Их руки, разогнувшись в суставах, скрестились, как шпаги…
Кулак боксера смял чужое лицо, окончательно лишив его выражения.
Но незнакомец остался на ногах. Понимая, что его противник, скорее, в нокдауне, чем в нокауте, Пятак продолжал действовать не раздумывая – обеими руками он схватился за кисть, что по-прежнему сжимала рукоятку ножа, и, преодолевая сопротивление судорожно сведенных пальцев, разжал…
С начала схватки прошло, наверное, три минуты. Как там Светлана? Не услышала ли, не подошла ли? И нет времени осмотреться. Эти мысли промелькнули в уме далеким фоном, не мешая Пятаку действовать, и, перехватив нож, поудобнее разместив в его широкой ладони, Пятак размахнулся им из-за спины и – ударил.
Клинок пронзил левый глаз, расплескав стекловидное тело. Через глазницу проник в мозг, непоправимо разрушив его, и врезался в кости орбиты и застрял в них.
– А-а, – выкрикнул Пятак, выплевывая вместе с этим возгласом свою злость, ненависть, страх, очищая душу от темного, грязного.
Ни предсмертной судороги, ни вскрика, ни последнего мучительного выдоха в ответ. Стальное лезвие разом оборвало нить жизни. Как оказалось, не крепкий металлический трос, а тонкую паутинку.
Человек обмяк и рухнул.
– Шанс панчера! А ты верно не знал? – уже спокойно и тихо спросил Пятак у мертвого.
От головы лежащего стала растекаться темная лужа. Пятак нагнулся и, стараясь не замараться, взял мертвеца за волосы. Одним рывком он подтащил его поближе к дому и усадил там, прислонив спиной к стене.
Голова мертвого, как только Пятак разжал пальцы, склонилась на бок и упала бы на плечо, но помешала рукоятка ножа. Она уперлась в шершавый бетон, перестав вызывающе, как рычаг игрального автомата, торчать.
Пятак разогнулся и, задержав на секунду дыхание, прислушался. Тишина.
«Уехала? Нет, шум двигателя я бы не пропустил, – сказал он себе, – она здесь. Неужели она ничего не слышала? Не может быть!»
Оставив бездыханное тело – пусть теперь разбираются с душою: кому – куда, он, не таясь на этот раз, снова обогнул угол поликлиники…
Она стояла на том же месте. Будто связанная.
Он пошел по направлению к застывшему силуэту. В тот же миг, приняв телепатический импульс, она повернулась и посмотрела на него.
У него за плечами – бездыханное тело, у неё – мгла, пустота.

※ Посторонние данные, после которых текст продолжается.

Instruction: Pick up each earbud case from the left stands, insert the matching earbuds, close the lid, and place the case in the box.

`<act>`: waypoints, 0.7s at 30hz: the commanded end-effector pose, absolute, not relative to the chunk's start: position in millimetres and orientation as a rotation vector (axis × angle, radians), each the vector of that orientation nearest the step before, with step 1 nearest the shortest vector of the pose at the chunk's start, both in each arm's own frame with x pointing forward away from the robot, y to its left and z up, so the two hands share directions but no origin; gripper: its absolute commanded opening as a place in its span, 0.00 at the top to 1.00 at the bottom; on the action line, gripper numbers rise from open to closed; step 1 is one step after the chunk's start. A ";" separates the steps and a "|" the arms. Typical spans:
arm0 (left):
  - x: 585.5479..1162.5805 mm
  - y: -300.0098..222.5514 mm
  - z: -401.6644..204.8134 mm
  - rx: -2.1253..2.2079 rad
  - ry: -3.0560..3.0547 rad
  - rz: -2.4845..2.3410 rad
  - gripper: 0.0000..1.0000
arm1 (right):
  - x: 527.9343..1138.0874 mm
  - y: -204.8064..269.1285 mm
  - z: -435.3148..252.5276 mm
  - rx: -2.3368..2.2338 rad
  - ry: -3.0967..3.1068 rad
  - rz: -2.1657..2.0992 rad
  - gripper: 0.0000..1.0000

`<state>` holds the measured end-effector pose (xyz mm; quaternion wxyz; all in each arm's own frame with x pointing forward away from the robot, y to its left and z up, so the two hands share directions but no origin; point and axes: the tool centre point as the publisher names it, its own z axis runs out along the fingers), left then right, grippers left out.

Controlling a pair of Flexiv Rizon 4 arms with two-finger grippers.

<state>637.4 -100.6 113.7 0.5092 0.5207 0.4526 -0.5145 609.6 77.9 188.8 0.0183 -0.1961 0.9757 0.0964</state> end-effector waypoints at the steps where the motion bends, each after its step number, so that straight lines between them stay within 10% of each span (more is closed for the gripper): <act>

Между ними – три шага.
Они пошли навстречу друг другу: он – тяжело дыша, раздувая ноздри, чувствовалось – он все еще возбужден дракой, что закончилась смертью, и адреналин, хлынувший ему в кровь после первого пропущенного им удара, еще не растворился в ней полностью, она – слыша его дыхание, вдыхая его испарения, всей своей кожей принимая те волны, что испускало его могучее тело.
Изумление? Исступление? Торжество? Жажда искупления или жажда иного рода? Что можно было прочесть у неё во взгляде в миг, когда она прильнула к нему?

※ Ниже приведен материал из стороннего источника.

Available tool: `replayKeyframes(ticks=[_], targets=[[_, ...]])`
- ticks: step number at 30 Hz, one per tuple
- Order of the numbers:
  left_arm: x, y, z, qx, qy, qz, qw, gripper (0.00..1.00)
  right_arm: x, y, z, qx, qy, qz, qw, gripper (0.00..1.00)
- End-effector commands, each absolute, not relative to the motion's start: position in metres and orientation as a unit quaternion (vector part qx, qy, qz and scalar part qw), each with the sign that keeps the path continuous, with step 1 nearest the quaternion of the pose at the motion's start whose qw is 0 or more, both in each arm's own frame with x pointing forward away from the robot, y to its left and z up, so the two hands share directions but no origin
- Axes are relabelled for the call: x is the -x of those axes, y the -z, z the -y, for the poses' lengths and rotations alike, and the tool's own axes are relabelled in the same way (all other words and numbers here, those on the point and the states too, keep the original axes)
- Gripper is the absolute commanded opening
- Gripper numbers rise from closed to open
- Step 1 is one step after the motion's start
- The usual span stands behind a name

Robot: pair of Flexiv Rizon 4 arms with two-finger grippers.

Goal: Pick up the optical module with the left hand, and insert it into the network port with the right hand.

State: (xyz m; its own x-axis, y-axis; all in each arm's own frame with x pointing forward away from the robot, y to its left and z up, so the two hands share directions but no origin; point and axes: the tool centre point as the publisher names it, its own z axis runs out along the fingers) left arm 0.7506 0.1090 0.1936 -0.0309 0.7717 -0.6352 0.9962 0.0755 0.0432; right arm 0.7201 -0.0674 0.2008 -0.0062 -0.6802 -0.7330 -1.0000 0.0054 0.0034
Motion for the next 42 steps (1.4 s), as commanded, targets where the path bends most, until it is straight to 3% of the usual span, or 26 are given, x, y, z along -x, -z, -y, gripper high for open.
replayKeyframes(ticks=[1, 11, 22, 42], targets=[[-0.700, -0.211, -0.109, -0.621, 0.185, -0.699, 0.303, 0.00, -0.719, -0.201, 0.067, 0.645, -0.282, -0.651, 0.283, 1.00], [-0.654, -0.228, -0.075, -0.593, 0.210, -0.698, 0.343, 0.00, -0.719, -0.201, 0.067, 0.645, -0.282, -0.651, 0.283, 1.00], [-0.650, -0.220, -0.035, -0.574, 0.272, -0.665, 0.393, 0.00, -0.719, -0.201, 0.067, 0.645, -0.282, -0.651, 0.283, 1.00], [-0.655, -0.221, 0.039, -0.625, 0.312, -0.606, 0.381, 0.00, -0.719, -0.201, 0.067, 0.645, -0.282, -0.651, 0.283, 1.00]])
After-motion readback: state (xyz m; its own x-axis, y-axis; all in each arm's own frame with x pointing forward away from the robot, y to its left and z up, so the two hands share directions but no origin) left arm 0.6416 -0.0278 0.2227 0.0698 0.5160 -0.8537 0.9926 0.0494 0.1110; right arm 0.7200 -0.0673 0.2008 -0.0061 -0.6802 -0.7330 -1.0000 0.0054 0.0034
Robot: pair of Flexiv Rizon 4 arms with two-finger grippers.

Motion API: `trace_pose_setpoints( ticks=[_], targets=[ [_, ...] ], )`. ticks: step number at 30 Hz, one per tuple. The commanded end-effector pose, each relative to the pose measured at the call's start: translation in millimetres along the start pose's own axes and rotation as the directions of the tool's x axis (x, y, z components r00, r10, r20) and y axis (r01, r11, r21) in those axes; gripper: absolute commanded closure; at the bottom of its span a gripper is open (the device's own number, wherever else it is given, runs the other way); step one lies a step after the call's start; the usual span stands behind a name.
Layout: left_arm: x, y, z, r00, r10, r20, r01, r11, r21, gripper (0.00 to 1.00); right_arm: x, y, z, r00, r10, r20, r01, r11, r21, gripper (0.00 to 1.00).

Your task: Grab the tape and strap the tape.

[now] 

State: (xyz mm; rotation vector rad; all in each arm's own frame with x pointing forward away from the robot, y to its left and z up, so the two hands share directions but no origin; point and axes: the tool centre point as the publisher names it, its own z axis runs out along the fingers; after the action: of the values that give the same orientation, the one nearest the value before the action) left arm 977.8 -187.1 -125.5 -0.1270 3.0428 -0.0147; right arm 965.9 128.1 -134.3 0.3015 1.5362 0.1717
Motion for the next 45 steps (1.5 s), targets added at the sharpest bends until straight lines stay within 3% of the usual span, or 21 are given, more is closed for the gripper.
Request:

Она опустила свою голову ему на грудь, прижалась щекой, обняла его, и Пятак не сумел заглянуть ей в глаза.
Пятак внезапно ощутил, что весь мокрый. И не заметил, что вспотел, подумал он, ощутив себя на миг пожарником, выбравшимся из пламени, вынесшим из огня податливое тело, которое сейчас откликалось на каждый его вздох, на каждое непроизвольное сокращение его мышц.

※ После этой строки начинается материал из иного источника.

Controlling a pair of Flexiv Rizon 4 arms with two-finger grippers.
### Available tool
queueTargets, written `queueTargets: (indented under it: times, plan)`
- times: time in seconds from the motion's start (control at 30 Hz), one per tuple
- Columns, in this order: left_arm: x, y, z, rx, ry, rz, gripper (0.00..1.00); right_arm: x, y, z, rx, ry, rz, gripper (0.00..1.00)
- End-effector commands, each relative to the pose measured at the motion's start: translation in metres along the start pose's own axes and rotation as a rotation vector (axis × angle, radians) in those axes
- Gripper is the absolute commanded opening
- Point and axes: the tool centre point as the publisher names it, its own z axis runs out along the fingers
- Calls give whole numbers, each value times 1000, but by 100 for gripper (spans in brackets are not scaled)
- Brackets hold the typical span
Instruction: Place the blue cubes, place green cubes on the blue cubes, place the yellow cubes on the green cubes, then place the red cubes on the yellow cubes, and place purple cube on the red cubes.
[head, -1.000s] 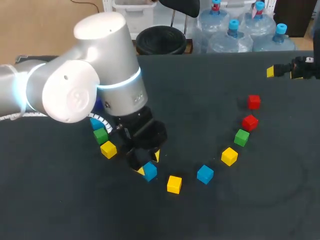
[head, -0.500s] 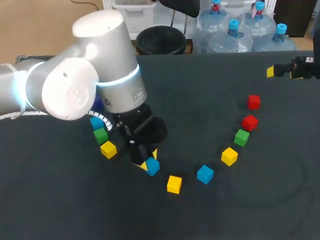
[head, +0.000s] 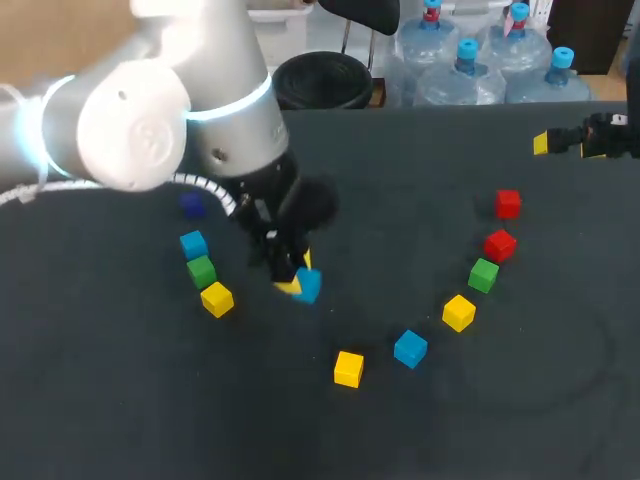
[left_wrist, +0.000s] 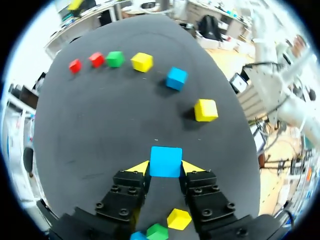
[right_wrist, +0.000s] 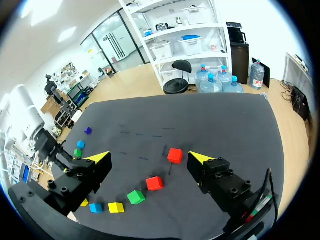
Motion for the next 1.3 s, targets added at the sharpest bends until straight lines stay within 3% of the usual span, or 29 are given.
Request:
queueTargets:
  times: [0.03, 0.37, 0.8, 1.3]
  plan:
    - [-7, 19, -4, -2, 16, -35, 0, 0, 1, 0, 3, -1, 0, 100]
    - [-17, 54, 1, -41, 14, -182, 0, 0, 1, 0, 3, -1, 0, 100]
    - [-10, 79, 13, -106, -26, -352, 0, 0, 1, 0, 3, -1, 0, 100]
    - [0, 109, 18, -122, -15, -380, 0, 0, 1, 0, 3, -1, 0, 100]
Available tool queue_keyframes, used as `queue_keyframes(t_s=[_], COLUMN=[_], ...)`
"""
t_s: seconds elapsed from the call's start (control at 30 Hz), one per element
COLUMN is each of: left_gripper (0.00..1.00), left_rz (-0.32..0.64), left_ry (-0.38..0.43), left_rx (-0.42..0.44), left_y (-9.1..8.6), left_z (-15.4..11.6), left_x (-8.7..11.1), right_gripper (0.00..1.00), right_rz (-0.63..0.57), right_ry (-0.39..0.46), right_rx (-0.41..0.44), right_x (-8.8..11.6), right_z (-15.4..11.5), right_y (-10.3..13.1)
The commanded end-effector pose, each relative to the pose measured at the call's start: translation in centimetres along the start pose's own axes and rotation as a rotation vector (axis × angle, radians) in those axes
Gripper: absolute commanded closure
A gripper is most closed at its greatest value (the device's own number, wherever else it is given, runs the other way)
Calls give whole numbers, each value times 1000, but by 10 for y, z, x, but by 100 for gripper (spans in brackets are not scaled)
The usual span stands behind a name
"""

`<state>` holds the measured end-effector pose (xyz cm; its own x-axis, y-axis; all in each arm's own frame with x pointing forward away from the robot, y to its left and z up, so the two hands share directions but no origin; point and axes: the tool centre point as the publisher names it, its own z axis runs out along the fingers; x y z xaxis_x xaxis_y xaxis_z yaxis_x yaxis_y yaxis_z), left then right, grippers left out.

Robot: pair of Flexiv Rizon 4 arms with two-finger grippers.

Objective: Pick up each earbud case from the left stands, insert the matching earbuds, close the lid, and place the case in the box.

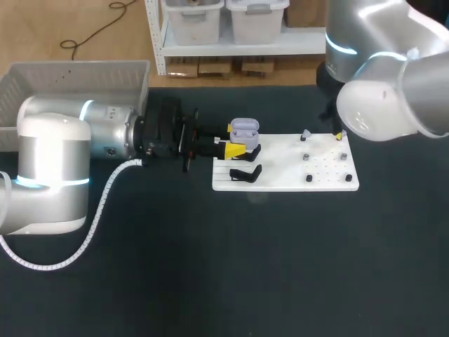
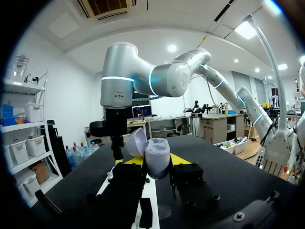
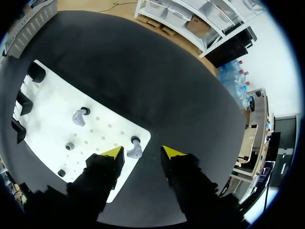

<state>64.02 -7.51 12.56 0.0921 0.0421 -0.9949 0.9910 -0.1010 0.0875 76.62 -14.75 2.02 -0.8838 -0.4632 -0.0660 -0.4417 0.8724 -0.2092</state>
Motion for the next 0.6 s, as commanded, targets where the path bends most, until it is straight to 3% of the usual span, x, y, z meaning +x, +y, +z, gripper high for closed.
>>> queue_keyframes(t_s=[0.03,0.6], left_gripper=[100,100], left_rz=[2,2], left_ry=[0,0], left_rx=[-6,-6], left_y=[-2,-2], left_z=[0,0], left_x=[0,0], right_gripper=[53,65], right_rz=[1,-9], right_ry=[0,3], right_rx=[2,-2], right_x=[0,0], right_z=[3,7], right_y=[0,4])
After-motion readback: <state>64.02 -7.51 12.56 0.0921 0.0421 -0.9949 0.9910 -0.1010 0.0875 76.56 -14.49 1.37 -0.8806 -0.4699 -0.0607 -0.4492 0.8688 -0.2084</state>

Пояс на брюках. Она рвала его куда-то вверх и никак не могла расстегнуть. Длинный металлический штырек не высвобождался, не пускал.
На одну секунду он заколебался, но в этот момент где-то совсем рядом знакомый голос, что принадлежал, без сомнения, Сашке Терехову, и никому другому, весело произнес:
– Что же ты? Давай! Не дрейфь!
Отбросив сомнения, Пятак нырнул вниз головою в тот омут, что простирался перед ним и представлялся океаном, а по-настоящему – был колодцем. Он помог ей, сам расстегнул молнию. И его отвердевшая плоть устремилась ей навстречу.